A carrier was able to exonerate one of its drivers in an accident that occurred just two weeks after that truck received a video monitoring system installation. A driver-facing dash camera showed that the driver was not distracted or tired; the telematics systems proved the driver wasn’t speeding; and the ELD verified the driver was within their hours of service limits. A forward-facing dash camera showed that the passenger vehicle involved had cut the driver off and hit the front of the truck.

This was an illustration in a recent report Effective Strategies to Improve Safety by the National Surface Transportation Safety Center for Excellence that involved nine carrier case studies. The study shows carriers that implemented video monitoring saw a 53% to 66% reduction in accidents. In the study, eight of the nine carriers used technology – like dash cameras and automatic emergency braking and lane-departure systems – to improve safety.

A recent webinar hosted by GPS Insight highlighted this study and determined five can’t-skip ingredients for an effective fleet safety recipe. Technology is No. 4 on the list, followed by training. The top ingredient is buy-in, followed by consistency and being proactive.

“There are just so many fleets – not just in the United States but across the world – that are always looking for ways to improve safety,” said Matthew Camden, senior researcher with the Virginia Technology Transportation Institute. “But a lot of times we hear that fleets don't necessarily know where to turn and what they should try.”

The study identified strategies among the nine fleets that were successful – and some even unsuccessful – in reducing crashes and improving safety performance. Camden said some faced barriers from coming up with a plan and obtaining equipment to understanding what problems needed solving and how to evaluate that.

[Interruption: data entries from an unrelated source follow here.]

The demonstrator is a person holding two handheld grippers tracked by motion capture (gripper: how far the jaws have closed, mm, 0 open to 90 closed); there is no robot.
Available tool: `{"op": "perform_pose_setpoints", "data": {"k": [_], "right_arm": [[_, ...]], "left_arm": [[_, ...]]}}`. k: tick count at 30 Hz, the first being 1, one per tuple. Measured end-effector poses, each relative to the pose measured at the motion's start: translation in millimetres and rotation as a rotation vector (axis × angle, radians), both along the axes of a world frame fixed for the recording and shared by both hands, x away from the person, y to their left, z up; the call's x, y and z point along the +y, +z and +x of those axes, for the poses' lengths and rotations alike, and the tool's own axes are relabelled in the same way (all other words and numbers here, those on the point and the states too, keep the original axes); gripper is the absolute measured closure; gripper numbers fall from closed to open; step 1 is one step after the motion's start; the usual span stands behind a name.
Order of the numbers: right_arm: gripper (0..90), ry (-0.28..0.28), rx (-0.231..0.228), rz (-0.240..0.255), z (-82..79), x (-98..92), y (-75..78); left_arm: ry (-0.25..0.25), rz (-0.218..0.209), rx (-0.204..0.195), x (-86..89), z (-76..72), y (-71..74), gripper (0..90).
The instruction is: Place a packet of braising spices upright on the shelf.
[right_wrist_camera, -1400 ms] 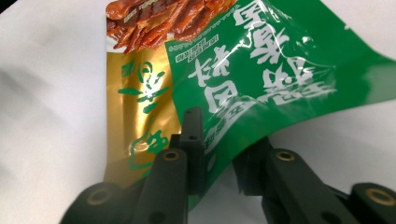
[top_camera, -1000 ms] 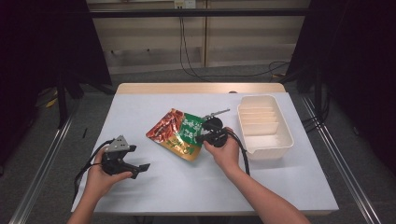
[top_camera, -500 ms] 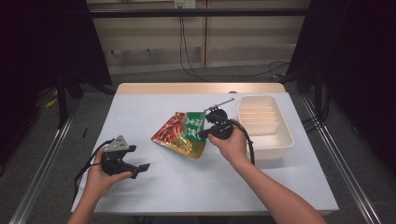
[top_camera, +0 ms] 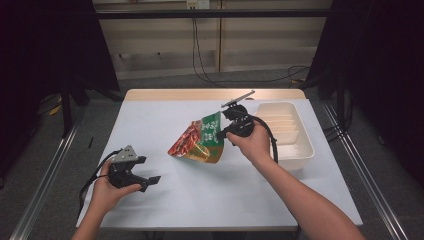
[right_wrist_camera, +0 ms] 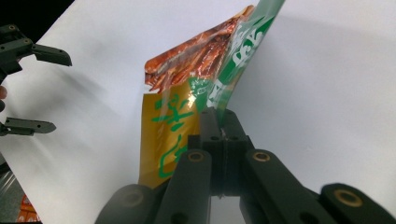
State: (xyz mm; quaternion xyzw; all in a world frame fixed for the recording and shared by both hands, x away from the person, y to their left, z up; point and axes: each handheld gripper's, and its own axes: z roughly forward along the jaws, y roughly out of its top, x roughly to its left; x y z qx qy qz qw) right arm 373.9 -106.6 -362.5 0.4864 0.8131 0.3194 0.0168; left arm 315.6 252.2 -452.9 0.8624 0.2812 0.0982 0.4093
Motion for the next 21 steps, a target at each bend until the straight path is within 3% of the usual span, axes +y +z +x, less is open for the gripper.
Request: {"op": "perform_pose_setpoints", "data": {"k": [3,9,12,21], "right_arm": [[90.0,0.004,0.004,0.015,2.4,-1.0,6.5],[90.0,0.005,0.017,0.007,5.8,-3.1,20.6],[90.0,0.004,0.021,-0.002,8.5,-5.6,28.2],[90.0,0.012,0.045,-0.018,13.9,-10.3,48.1]], "left_arm": [[-0.002,-0.007,0.002,-0.1,-0.2,-0.2,7.1],[-0.002,0.001,0.006,0.2,-0.3,0.0,7.1],[-0.003,-0.02,0.018,-0.2,-0.7,-0.4,7.1],[-0.002,-0.021,0.022,0.3,-0.1,-1.1,7.1]]}}
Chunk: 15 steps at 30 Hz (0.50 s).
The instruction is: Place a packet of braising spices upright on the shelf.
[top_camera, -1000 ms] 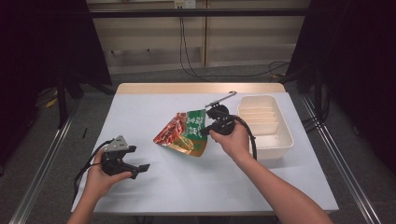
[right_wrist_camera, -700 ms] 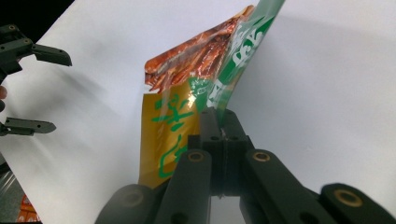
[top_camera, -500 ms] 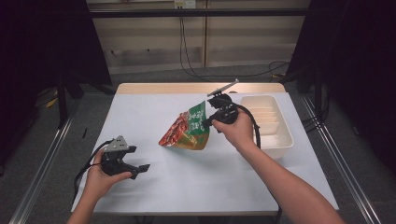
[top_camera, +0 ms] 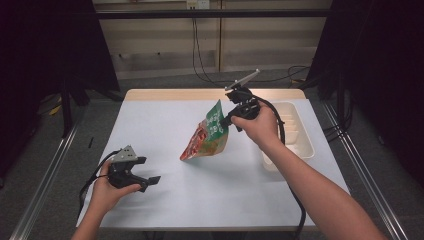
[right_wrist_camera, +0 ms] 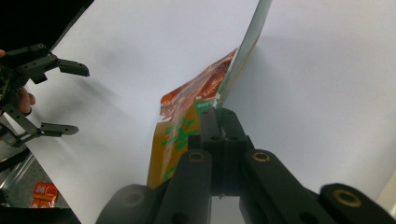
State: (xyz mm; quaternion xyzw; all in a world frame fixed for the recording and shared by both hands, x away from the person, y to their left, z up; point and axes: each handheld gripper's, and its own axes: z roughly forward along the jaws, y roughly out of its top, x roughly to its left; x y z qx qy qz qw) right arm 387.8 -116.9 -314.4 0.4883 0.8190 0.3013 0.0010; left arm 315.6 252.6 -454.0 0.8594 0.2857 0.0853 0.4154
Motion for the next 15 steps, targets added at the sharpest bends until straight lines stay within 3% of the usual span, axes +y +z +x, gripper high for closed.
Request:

While the implementation of safety measures is going to depend on a per-feet basis, Rick Harland, assistant director of fleet mobility services for the city of Austin, Texas and former fleet manager at Time Warner, offered several strategies: develop data-driven policies; implement a safety culture from leadership down; use auditable technology; and set key performance indicators to establish a method for continuous improvement.